Somebody told me it’s a scam. Is it a ponzi scheme or something?

No. Ponzi schemes wouldn’t be considered legitimate by the Federal Reserve Bank, governments around the world, or big investment companies spending hundreds of millions getting new companies formed.  The bitcoin system isn’t owned by anybody yest everybody in the world can use it. There is no “pyramid” because there is not center or middle – it is decentralized. If one studies closely, they would likely find that the only people saying that today are the same people who understand it the least. Nobody should be promising that you’ll make money with bitcoin. It is very new and that can become valuable, but it can also be risky. If this technology really is changing the paradigm of the world, it might be fair to ask…wouldn’t that to be expected?

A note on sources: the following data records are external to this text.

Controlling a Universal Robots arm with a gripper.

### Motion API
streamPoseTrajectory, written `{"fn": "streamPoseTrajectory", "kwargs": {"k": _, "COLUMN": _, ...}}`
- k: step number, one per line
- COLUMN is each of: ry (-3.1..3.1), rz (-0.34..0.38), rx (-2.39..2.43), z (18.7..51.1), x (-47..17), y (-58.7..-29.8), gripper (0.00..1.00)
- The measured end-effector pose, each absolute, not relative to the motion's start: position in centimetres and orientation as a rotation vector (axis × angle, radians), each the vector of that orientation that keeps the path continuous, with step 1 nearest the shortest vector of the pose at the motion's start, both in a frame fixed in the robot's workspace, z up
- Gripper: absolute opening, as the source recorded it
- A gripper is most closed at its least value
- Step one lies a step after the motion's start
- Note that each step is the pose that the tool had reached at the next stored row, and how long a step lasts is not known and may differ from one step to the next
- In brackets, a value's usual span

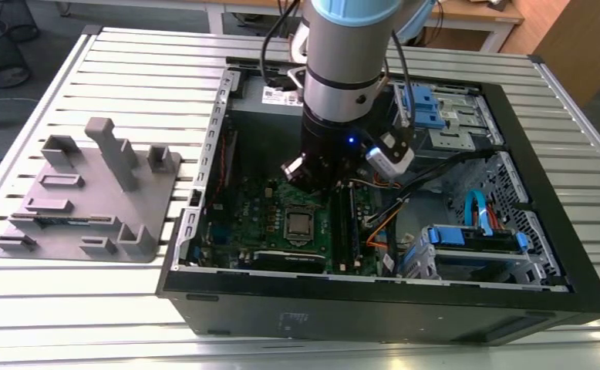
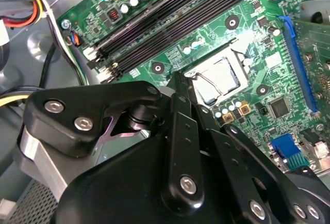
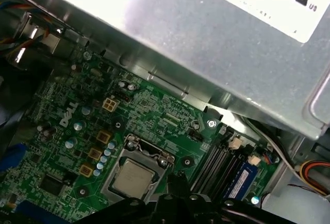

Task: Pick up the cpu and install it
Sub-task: 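Install the first cpu locking lever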

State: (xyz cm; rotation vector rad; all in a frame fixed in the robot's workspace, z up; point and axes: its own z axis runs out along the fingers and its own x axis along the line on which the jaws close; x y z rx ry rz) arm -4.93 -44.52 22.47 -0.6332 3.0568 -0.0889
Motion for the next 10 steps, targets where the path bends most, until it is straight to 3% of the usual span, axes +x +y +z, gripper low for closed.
{"fn": "streamPoseTrajectory", "kwargs": {"k": 10, "ry": 3.061, "rz": -0.093, "rx": -0.627, "z": 22.35, "x": -5.16, "y": -44.52, "gripper": 0.11}}
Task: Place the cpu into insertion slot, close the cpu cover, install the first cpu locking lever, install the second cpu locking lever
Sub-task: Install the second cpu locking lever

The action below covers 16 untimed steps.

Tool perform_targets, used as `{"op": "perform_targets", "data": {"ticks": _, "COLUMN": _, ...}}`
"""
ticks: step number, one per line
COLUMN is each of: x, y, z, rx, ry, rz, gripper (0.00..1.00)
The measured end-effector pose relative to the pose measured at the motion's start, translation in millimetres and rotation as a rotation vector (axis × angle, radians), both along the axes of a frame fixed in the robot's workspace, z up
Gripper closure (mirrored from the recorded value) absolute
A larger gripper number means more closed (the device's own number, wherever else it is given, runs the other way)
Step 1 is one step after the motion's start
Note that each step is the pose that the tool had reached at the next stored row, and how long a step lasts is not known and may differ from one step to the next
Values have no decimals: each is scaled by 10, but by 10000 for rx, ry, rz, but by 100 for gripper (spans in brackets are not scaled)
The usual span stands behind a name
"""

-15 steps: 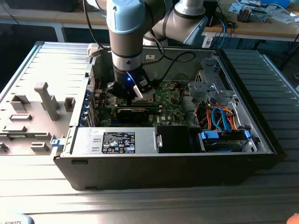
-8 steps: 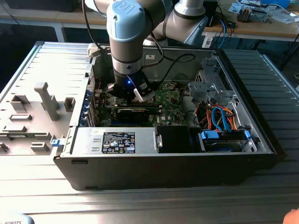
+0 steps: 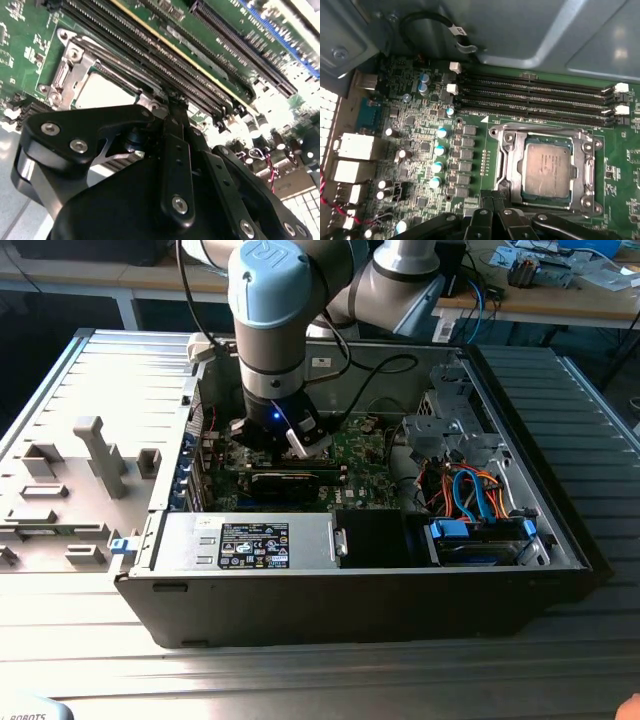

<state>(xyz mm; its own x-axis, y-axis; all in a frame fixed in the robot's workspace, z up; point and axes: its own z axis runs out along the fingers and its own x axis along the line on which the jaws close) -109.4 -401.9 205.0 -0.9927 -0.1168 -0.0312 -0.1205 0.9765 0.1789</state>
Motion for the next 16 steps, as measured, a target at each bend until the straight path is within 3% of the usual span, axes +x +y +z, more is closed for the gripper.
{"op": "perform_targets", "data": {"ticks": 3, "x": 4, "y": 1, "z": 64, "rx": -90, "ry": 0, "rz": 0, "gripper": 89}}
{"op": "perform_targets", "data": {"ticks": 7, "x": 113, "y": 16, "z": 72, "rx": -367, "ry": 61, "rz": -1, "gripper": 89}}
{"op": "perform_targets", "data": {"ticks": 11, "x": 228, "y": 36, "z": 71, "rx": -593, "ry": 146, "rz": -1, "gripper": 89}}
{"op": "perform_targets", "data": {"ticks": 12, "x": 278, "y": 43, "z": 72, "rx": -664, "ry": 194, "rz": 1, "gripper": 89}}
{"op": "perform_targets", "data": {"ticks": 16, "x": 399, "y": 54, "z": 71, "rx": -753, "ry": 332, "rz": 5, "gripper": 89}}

Like any investment in a new technology or company, the people that invest early are better off than those who invest late. Just ask early Google investors, or Microsoft and Apple, or railroad companies.  That’s the nature of investing. As things become more popular, more people want to use them which creates more interest and it builds on itself. Just like the telephone wasn’t worth much when only five people in the world used it. But now how much are cellphone companies worth? We see this happen all the time with new technologies that change the world. Only this time it’s the nature and abilities of money itself that is changing.

Where do you buy bitcoin?

You can buy bitcoins from several companies on the internet. Some of them will even connect right to your regular banking account so you can trade back and forth between bitcoin and dollars whenever you want in the United States. The two easiest places right now are coinbase.com and circle.com. They will allow you to connect your bank right to their banking system to transfer dollars to bitcoins and back when you want.

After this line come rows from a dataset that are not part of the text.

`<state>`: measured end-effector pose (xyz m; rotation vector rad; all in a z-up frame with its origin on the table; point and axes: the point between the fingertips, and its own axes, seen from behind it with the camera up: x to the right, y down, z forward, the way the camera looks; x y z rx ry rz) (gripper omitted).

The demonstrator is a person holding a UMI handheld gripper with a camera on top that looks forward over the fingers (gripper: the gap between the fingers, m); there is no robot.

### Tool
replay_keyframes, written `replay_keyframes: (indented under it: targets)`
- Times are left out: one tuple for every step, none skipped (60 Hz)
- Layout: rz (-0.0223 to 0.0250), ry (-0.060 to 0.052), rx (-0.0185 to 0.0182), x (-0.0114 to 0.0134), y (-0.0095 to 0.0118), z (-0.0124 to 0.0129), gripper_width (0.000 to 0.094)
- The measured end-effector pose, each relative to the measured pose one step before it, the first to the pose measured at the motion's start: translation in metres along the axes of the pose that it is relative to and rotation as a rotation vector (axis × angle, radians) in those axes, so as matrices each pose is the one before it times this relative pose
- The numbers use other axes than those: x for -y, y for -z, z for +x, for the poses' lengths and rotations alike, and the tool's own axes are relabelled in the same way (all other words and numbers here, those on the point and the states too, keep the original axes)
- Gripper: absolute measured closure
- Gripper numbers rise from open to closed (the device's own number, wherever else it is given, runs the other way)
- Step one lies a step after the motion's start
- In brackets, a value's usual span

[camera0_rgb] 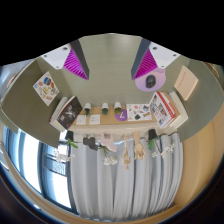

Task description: Arrange mouse

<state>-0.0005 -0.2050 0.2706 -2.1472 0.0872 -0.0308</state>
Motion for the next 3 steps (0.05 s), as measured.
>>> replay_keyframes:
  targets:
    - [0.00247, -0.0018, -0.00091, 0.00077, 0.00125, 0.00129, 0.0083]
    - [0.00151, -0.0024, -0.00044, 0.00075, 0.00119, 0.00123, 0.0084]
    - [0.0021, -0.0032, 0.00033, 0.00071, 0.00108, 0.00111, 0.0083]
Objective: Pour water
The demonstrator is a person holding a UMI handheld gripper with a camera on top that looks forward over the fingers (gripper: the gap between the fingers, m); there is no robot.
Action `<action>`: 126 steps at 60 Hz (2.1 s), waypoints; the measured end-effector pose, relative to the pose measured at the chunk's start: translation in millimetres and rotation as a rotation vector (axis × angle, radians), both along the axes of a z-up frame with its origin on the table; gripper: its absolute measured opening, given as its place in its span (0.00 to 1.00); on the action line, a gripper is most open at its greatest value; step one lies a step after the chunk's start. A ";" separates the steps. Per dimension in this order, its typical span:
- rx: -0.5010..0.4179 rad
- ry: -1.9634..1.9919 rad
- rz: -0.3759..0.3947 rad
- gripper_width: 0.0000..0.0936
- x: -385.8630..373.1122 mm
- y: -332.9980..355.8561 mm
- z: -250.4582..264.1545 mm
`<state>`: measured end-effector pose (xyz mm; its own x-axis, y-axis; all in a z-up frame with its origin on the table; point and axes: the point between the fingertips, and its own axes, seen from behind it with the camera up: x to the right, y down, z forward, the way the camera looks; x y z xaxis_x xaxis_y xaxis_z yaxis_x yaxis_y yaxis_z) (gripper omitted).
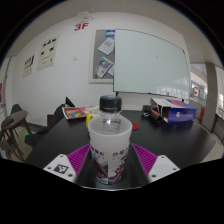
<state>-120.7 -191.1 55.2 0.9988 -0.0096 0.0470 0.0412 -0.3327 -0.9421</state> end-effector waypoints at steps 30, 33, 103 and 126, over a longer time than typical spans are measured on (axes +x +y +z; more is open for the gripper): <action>0.025 -0.162 -0.060 0.42 38.3 1.6 23.2; 0.027 -0.241 -0.090 0.42 61.5 7.1 39.7; 0.257 -2.132 0.476 0.43 9.6 301.9 133.3; 0.322 -0.776 0.192 0.42 49.8 271.9 256.9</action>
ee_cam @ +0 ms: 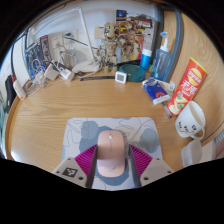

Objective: Arrange mouse

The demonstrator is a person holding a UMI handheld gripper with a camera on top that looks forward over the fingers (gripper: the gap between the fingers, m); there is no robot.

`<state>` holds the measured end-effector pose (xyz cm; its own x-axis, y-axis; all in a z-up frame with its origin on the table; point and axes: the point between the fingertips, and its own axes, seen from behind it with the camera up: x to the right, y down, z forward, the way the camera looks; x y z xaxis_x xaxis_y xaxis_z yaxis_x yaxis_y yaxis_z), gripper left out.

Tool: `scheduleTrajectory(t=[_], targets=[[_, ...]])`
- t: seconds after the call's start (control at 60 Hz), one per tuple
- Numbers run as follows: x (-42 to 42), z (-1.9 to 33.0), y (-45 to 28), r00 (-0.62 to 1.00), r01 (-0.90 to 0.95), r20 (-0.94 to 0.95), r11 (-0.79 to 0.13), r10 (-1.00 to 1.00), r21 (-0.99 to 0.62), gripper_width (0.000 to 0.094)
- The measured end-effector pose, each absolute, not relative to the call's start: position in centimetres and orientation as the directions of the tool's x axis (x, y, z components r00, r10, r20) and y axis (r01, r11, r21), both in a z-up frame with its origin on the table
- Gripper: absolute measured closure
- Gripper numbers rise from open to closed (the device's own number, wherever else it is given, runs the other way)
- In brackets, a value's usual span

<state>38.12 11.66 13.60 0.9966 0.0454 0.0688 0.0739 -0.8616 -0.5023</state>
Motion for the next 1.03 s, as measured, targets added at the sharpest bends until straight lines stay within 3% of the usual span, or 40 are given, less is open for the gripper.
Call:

They will also store it and protect it there so you don’t have to worry about people trying to steal it from you. Many companies have gone out of business and the people lost their money that trusted them. Coinbase.com has proven to be very respectable. Circle.com is brand new but is backed by very important people with good track records and reputations.

Things to know first:

The price of bitcoin goes up and down by huge amounts that make it unpredictable right now. This is common for new world-changing technologies at first. But when you take a step back and look at the price over a year’s time at every point, it has always gone up. That doesn’t mean it always will, but there are reasons to believe it will. People are learning new ways to use them and it’s creating more excitement. Sometimes the excitement gets ahead of itself and when calmer heads prevail the price adjusts downwards very quickly as people see a price drop and panic. A lot of people are still skittish about new technology but trust is growing and the price swings are getting smaller. Now big Wall Street companies are starting to invest, the huge price swings may calm down.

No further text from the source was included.